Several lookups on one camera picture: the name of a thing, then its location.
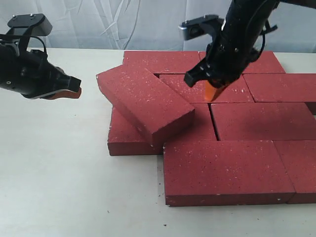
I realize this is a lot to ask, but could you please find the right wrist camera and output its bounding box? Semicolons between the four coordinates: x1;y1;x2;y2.
179;14;224;41

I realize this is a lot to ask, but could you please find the red brick with white chip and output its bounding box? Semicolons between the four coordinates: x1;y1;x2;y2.
159;74;254;103

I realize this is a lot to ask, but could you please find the white backdrop cloth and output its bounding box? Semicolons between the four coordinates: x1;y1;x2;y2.
0;0;316;53

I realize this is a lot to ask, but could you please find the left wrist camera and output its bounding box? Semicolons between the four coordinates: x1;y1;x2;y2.
6;13;52;37

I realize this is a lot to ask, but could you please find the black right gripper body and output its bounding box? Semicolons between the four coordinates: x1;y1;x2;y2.
184;37;260;89

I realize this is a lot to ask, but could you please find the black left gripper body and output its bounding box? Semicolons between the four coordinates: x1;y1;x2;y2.
0;49;81;99

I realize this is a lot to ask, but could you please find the red brick under tilted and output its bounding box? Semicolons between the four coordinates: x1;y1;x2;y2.
211;102;316;141

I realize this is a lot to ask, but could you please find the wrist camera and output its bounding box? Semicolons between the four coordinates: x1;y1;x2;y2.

The problem:
After locating the line containing "the black left", give that line and every later line of the listing again exactly, up to and including the last.

Solution:
I realize this is a lot to ask, but could you please find the black left gripper body and output its bounding box? Semicolons between the four coordinates: x1;y1;x2;y2.
0;49;81;99

I realize this is a lot to ask, but could you please find the red brick under tilted and output its bounding box? Semicolons between the four coordinates: x1;y1;x2;y2.
211;102;316;141

I realize this is a lot to ask, but could you please find the wrist camera and output its bounding box? Semicolons between the four coordinates: x1;y1;x2;y2.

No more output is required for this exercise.